Activity:
Find and copy each line of the listing below that has the word "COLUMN" in it.

--- Given data Enclosed Below ---

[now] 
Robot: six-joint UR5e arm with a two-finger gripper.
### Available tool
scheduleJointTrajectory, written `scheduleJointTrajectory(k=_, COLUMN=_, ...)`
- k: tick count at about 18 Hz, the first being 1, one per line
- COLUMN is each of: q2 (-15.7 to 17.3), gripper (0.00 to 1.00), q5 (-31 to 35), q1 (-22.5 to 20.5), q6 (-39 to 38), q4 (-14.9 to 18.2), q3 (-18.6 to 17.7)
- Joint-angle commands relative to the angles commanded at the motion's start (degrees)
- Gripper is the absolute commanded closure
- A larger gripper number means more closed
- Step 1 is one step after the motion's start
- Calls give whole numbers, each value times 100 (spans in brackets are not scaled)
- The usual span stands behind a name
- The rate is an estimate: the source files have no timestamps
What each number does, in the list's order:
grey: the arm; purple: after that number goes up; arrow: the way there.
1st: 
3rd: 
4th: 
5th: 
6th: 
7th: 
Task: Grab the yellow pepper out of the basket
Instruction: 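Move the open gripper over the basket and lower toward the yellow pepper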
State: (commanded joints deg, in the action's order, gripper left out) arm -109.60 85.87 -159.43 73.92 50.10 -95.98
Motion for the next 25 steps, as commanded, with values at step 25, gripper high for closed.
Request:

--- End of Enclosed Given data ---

Reply:
scheduleJointTrajectory, written `scheduleJointTrajectory(k=_, COLUMN=_, ...)`
- COLUMN is each of: q2 (-15.7 to 17.3), gripper (0.00 to 1.00), q5 (-31 to 35), q1 (-22.5 to 20.5), q6 (-39 to 38), q4 (-14.9 to 18.2), q3 (-18.6 to 17.7)

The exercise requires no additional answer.